どうして敢えて「出る」杭なのか、他より一段と抜け出ているものとか、しゃしゃり出て差し出がましいものとかであれば、もっと言い様があるのではという観点から考えて見ました。
今でもひどく不揃いな歯並びの悪いのを「乱杭歯」と呼びますが、この乱杭(らんぐい)とは、本来「治水・護岸の目的で、河岸や海岸の近くに乱立させる杭並び」からの連想されたものなのでしょう。
この護岸の乱杭において、出る(=外に向かってはみ出す、出っ張る、突き出る)杭は<波に>打たれるという意味があったようです。この「波に打たれる」という表現が、今となってはむしろ新鮮に感じられませんでしょうか。
「高木は風に憎まる Tall trees catch much wind. 」の類いといえましょうか。

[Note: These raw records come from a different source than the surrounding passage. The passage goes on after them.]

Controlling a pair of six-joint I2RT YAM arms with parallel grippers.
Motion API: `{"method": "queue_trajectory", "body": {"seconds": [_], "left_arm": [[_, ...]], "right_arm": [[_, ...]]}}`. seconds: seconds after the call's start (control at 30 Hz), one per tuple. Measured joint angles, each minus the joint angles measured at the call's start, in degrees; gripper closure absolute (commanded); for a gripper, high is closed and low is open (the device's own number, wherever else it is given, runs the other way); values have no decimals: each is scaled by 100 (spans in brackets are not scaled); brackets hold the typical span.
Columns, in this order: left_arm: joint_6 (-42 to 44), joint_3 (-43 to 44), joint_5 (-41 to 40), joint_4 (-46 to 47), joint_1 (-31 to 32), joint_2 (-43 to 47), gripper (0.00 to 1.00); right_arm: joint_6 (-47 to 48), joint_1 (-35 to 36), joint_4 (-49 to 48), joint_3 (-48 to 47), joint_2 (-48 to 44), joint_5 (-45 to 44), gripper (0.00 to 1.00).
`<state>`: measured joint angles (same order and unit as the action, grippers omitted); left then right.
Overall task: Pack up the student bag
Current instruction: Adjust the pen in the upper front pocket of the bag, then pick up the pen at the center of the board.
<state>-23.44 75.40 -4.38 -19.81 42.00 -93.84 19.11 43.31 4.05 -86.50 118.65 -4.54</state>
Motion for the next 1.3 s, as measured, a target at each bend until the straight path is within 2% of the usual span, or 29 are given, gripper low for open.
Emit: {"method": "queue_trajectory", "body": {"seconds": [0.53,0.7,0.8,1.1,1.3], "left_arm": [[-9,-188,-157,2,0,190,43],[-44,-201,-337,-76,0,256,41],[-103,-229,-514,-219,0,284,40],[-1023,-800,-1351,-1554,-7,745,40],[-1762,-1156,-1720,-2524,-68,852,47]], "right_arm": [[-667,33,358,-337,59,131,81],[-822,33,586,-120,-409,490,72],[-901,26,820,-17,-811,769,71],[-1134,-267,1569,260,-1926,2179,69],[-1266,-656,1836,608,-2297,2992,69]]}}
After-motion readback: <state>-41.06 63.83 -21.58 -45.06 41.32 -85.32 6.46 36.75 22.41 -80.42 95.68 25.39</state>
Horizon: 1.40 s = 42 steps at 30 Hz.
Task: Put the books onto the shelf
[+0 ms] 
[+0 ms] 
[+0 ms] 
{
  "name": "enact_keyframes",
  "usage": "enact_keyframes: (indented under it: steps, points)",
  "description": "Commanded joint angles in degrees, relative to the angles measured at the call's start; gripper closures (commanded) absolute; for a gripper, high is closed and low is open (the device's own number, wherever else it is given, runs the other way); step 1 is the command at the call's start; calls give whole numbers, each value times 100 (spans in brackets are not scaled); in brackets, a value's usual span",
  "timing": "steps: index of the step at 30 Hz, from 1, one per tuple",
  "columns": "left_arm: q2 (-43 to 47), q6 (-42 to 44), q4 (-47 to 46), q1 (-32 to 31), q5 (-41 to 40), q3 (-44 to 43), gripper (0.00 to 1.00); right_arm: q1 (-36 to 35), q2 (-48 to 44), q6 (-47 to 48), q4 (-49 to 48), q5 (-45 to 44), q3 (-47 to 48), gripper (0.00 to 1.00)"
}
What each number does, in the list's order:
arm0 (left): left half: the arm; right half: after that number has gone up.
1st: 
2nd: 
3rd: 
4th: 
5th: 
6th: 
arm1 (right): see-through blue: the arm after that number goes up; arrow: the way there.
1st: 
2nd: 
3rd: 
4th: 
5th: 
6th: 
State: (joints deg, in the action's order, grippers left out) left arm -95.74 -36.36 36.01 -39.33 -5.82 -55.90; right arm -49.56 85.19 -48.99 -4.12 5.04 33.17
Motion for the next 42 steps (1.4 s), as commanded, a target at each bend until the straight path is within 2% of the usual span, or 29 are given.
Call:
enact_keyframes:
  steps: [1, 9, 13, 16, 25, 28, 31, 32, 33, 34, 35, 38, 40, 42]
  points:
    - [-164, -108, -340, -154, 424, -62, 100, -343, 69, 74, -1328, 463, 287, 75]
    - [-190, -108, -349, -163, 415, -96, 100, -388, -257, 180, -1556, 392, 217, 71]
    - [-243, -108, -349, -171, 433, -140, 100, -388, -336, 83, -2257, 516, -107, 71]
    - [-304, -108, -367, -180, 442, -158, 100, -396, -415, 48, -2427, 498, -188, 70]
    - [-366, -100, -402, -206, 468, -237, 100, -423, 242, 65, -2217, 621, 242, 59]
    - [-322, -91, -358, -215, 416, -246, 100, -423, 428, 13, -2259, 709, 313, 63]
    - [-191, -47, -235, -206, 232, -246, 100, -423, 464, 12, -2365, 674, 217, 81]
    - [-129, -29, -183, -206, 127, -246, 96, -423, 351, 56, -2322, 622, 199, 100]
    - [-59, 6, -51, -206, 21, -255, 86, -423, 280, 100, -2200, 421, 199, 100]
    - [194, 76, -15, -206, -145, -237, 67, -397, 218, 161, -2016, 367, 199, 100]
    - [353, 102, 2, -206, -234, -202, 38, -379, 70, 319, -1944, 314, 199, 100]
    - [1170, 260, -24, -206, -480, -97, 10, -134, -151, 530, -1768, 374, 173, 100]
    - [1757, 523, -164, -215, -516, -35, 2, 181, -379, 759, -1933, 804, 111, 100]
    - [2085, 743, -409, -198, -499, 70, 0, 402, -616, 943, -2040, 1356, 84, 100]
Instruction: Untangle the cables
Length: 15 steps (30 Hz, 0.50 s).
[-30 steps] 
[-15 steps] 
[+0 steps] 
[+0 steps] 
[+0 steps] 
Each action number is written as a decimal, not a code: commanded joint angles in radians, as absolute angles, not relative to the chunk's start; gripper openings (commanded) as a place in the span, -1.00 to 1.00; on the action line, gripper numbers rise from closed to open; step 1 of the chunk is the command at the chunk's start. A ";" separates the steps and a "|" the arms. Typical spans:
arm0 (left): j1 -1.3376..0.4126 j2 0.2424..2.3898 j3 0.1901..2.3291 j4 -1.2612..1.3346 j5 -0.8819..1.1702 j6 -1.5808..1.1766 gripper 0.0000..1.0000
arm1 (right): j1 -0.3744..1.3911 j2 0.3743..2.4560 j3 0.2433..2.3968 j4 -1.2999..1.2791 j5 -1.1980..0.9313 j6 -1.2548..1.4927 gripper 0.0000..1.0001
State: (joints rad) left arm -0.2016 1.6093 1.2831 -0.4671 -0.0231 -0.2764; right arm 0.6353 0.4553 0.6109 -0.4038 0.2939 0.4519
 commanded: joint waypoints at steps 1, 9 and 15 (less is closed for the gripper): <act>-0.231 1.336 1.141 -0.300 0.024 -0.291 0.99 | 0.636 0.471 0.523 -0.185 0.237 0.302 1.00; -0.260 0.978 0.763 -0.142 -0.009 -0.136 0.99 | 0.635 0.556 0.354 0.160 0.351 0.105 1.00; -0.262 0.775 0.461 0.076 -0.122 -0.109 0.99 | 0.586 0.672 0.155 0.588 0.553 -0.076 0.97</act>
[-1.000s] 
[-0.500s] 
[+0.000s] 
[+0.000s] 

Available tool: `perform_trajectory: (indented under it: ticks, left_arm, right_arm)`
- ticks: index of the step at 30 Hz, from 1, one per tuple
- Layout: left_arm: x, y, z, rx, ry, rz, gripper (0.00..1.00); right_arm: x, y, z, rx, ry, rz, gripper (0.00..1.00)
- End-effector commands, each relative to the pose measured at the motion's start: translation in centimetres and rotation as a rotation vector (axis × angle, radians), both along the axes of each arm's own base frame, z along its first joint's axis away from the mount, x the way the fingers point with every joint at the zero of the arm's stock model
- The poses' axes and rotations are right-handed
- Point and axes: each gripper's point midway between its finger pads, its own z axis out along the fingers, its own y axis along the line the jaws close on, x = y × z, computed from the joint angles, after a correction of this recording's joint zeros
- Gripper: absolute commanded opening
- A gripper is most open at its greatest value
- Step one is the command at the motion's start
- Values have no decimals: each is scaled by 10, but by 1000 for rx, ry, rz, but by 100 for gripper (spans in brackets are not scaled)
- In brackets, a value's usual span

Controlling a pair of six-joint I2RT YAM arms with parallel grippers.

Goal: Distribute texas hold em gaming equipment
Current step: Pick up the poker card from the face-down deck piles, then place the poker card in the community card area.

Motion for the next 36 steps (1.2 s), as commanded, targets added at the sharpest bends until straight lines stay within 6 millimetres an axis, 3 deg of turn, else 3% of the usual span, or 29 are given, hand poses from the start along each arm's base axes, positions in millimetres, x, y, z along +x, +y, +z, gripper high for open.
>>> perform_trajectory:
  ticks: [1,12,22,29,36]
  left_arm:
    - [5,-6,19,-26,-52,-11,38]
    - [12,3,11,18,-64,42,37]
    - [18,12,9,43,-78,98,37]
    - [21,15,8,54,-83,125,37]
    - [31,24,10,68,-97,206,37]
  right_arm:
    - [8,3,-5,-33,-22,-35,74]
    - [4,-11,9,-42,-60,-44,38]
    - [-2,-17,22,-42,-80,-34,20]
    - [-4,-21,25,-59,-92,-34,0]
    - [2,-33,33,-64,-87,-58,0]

「高釘必ず打たれる」(「俳諧水滸伝」出典)の場合は単に不揃いや他より長目の釘だったというよりも、終いまでキッチリと打たれ忘れたものや、改めて弛んで浮いてきた釘は打ち直される意味とも言えましょう。
この出典とされる「北条五代記」でさえ「たとへば出るくひのうたるゝと俗にいふが如し」とありますから、俚諺として巷間に親炙された類いには、迂闊に一律の解釈を寄せつけないほどの堆積や沈殿があるという事でしょうか。
お礼
遅くなりましたが、感謝します。 大変参考になりました。